**WHAT YOU ARE ASKED TO DO**
Would you give all of the records again, exactly as they read?

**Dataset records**
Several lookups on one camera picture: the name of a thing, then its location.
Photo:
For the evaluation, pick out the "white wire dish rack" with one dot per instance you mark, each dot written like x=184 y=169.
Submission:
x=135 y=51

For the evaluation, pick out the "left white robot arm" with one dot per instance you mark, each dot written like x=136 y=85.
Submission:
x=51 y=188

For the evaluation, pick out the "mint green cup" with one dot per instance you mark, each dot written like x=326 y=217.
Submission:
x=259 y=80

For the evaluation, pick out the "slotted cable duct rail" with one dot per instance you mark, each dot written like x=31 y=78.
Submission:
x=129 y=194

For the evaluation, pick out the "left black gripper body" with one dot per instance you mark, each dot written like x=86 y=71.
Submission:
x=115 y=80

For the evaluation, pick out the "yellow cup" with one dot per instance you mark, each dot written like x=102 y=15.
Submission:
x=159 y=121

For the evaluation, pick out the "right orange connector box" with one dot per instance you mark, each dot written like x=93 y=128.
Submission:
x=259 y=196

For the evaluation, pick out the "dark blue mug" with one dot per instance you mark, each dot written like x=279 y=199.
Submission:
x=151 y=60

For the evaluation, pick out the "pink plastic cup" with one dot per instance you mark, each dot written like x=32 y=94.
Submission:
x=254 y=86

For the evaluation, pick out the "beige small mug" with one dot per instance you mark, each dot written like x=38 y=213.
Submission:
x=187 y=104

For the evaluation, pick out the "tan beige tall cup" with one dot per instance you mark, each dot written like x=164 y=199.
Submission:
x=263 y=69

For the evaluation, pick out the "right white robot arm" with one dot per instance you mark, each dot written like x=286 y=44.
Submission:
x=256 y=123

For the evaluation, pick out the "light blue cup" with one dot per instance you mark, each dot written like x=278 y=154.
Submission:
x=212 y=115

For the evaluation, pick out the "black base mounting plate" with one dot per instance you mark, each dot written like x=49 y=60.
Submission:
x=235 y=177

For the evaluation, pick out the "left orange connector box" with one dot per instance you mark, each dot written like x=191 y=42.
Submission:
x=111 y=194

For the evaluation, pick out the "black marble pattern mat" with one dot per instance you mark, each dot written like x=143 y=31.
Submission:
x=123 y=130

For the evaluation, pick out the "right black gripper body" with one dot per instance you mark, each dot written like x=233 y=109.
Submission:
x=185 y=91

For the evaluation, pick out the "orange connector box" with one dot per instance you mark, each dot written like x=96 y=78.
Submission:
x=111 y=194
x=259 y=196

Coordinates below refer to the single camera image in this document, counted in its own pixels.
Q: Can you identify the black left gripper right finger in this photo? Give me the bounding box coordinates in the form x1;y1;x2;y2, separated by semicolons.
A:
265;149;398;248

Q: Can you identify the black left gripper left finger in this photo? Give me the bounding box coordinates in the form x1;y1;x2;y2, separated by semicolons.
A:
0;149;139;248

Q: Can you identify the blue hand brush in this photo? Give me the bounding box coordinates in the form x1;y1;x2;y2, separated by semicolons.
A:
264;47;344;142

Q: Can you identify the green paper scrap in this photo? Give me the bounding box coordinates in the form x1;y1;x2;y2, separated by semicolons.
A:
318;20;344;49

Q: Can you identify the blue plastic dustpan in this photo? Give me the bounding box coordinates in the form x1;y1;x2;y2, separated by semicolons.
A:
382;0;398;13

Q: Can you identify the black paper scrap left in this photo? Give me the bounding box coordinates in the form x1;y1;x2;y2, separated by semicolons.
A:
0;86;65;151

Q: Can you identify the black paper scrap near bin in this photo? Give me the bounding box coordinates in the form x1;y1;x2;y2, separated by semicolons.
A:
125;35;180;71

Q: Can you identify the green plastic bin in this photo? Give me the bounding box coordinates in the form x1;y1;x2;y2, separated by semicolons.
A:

**TASK SOLUTION**
Several lookups on one camera picture: the name of a thing, then its location.
Photo:
For the evaluation, pick out the "white wire dish rack" with one dot per instance you mark, each dot written like x=184 y=169.
Submission:
x=135 y=51

For the evaluation, pick out the "left white robot arm" with one dot per instance you mark, each dot written like x=136 y=85.
Submission:
x=51 y=188

For the evaluation, pick out the "mint green cup" with one dot per instance you mark, each dot written like x=326 y=217.
Submission:
x=259 y=80

For the evaluation, pick out the "slotted cable duct rail" with one dot per instance you mark, each dot written like x=31 y=78.
Submission:
x=129 y=194

For the evaluation, pick out the "left black gripper body" with one dot per instance you mark, each dot written like x=86 y=71.
Submission:
x=115 y=80

For the evaluation, pick out the "yellow cup" with one dot per instance you mark, each dot written like x=102 y=15.
Submission:
x=159 y=121

For the evaluation, pick out the "right orange connector box" with one dot per instance you mark, each dot written like x=93 y=128.
Submission:
x=259 y=196

For the evaluation, pick out the "dark blue mug" with one dot per instance you mark, each dot written like x=279 y=199.
Submission:
x=151 y=60

For the evaluation, pick out the "pink plastic cup" with one dot per instance you mark, each dot written like x=32 y=94.
Submission:
x=254 y=86

For the evaluation, pick out the "beige small mug" with one dot per instance you mark, each dot written like x=38 y=213.
Submission:
x=187 y=104

For the evaluation, pick out the "tan beige tall cup" with one dot per instance you mark, each dot written like x=164 y=199.
Submission:
x=263 y=69

For the evaluation, pick out the "right white robot arm" with one dot per instance you mark, each dot written like x=286 y=44.
Submission:
x=256 y=123

For the evaluation, pick out the "light blue cup" with one dot per instance you mark, each dot written like x=278 y=154.
Submission:
x=212 y=115

For the evaluation, pick out the "black base mounting plate" with one dot per instance you mark, each dot written like x=49 y=60.
Submission:
x=235 y=177

For the evaluation, pick out the "left orange connector box" with one dot per instance you mark, each dot written like x=191 y=42.
Submission:
x=111 y=194

For the evaluation, pick out the "black marble pattern mat" with one dot per instance you mark, each dot written like x=143 y=31.
Submission:
x=123 y=130

For the evaluation, pick out the "right black gripper body" with one dot per instance you mark, each dot written like x=233 y=109.
Submission:
x=185 y=91

For the evaluation, pick out the "orange connector box" with one dot per instance you mark, each dot written like x=96 y=78.
Submission:
x=111 y=194
x=259 y=196

Coordinates below refer to the single camera image in this document, counted in its own pixels.
Q: Can you identify the black left gripper right finger in this photo? Give me the bounding box coordinates in the form x1;y1;x2;y2, separated by semicolons.
A:
265;149;398;248

Q: Can you identify the black left gripper left finger in this photo? Give me the bounding box coordinates in the form x1;y1;x2;y2, separated by semicolons.
A:
0;149;139;248

Q: Can you identify the blue hand brush in this photo? Give me the bounding box coordinates in the form x1;y1;x2;y2, separated by semicolons.
A:
264;47;344;142

Q: Can you identify the green paper scrap in this photo? Give me the bounding box coordinates in the form x1;y1;x2;y2, separated by semicolons.
A:
318;20;344;49

Q: Can you identify the blue plastic dustpan in this photo? Give me the bounding box coordinates in the form x1;y1;x2;y2, separated by semicolons.
A:
382;0;398;13

Q: Can you identify the black paper scrap left in this photo? Give me the bounding box coordinates in the form x1;y1;x2;y2, separated by semicolons.
A:
0;86;65;151

Q: Can you identify the black paper scrap near bin in this photo? Give me the bounding box coordinates in the form x1;y1;x2;y2, separated by semicolons.
A:
125;35;180;71

Q: Can you identify the green plastic bin in this photo? Give me the bounding box coordinates in the form x1;y1;x2;y2, separated by semicolons.
A:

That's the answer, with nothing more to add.